#### [PROBLEM TO WORK ON]
Pick every line with "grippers" from the material below.
#####
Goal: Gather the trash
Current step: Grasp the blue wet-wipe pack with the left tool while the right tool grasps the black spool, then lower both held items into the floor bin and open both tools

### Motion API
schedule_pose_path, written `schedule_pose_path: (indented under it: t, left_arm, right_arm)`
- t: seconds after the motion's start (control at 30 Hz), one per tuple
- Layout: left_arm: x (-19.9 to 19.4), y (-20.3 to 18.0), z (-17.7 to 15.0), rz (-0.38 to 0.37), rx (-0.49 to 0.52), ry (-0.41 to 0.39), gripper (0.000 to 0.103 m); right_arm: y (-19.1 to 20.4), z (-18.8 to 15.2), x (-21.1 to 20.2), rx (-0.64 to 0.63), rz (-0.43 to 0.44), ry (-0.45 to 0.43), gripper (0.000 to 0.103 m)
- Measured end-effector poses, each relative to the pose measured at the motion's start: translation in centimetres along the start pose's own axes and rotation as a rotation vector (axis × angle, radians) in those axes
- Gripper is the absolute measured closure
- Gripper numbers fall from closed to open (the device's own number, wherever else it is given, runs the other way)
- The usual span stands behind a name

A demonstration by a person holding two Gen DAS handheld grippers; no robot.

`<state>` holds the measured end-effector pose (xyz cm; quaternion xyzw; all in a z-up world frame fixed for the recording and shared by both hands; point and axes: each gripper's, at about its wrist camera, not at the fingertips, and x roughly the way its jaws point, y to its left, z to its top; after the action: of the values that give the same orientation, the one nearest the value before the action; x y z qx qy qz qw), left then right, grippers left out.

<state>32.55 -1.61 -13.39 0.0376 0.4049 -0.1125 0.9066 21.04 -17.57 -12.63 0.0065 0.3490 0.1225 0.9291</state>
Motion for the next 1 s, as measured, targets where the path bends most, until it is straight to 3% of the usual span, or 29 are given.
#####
#### [TASK RESULT]
A demonstration by a person holding two Gen DAS handheld grippers; no robot.
`<state>` holds the measured end-effector pose (xyz cm; quaternion xyzw; all in a z-up world frame fixed for the recording and shared by both hands; point and axes: each gripper's, at about its wrist camera, not at the fingertips, and x roughly the way its jaws point, y to its left, z to its top; after the action: of the values that give the same orientation, the one nearest the value before the action; x y z qx qy qz qw), left then right, grippers left out.

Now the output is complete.